[DIRECTIONS]:
All lines from the one containing "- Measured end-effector" through the end of the data below are to be transcribed exactly. Leave out the rest.
________
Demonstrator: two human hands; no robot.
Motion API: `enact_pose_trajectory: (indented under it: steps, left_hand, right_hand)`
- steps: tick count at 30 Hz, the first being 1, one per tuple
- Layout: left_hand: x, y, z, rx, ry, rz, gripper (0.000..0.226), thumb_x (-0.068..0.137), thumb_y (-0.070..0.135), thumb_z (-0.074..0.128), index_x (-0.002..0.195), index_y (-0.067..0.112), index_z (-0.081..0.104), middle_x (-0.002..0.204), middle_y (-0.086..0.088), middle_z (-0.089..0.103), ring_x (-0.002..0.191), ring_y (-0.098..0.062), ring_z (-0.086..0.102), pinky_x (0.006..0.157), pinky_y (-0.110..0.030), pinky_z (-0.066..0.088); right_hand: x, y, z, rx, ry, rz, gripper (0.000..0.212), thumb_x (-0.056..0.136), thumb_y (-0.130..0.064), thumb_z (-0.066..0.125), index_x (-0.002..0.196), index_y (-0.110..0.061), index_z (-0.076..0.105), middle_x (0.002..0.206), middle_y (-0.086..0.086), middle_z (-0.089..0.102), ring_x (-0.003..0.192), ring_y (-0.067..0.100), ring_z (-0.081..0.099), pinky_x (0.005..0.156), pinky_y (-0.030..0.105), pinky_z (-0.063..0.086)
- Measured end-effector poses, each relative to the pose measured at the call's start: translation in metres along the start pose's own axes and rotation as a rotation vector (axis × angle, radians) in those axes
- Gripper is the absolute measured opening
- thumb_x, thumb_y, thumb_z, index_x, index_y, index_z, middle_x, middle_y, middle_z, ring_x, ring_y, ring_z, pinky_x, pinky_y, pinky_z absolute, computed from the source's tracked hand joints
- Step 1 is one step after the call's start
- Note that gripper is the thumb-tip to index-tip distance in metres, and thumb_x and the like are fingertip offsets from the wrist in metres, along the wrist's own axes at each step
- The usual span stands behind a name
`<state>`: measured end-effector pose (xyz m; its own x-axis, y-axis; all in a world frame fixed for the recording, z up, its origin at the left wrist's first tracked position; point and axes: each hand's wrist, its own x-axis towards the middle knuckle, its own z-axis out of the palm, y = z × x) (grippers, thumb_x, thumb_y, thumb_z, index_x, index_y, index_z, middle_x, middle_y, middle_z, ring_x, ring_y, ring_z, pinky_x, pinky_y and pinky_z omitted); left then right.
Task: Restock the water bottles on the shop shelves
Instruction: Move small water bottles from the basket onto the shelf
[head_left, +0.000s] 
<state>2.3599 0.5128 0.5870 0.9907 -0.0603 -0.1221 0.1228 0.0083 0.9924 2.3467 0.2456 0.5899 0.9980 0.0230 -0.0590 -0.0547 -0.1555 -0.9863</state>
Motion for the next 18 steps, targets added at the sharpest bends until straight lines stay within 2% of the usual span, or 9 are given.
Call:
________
[RESPONSE TO THIS TASK]:
- Measured end-effector poses, each relative to the pose measured at the call's start: translation in metres along the start pose's own axes and rotation as a rotation vector (axis × angle, radians) in those axes
- Gripper is the absolute measured opening
- thumb_x, thumb_y, thumb_z, index_x, index_y, index_z, middle_x, middle_y, middle_z, ring_x, ring_y, ring_z, pinky_x, pinky_y, pinky_z absolute, computed from the source's tracked hand joints
- Step 1 is one step after the call's start
- Note that gripper is the thumb-tip to index-tip distance in metres, and thumb_x and the like are fingertip offsets from the wrist in metres, along the wrist's own axes at each step
- The usual span stands behind a name
`<state>`: measured end-effector pose (xyz m; its own x-axis, y-axis; all in a world frame fixed for the recording, z up, its origin at the left wrist's first tracked position; point and axes: each hand's wrist, its own x-axis towards the middle knuckle, its own z-axis out of the palm, y = z × x) (grippers, thumb_x, thumb_y, thumb_z, index_x, index_y, index_z, middle_x, middle_y, middle_z, ring_x, ring_y, ring_z, pinky_x, pinky_y and pinky_z omitted); left then right.
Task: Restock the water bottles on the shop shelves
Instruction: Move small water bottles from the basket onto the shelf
[head_left, +0.000s] 
<state>2.3599 0.5128 0.5870 0.9907 -0.0603 -0.1221 0.1228 0.0083 0.9924 2.3467 0.2456 0.5899 0.9980 0.0230 -0.0590 -0.0547 -0.1555 -0.9863</state>
Motion for the next 18 steps, targets added at the sharpest bends until straight lines stay within 2% of the usual span, or 9 are given.
Call:

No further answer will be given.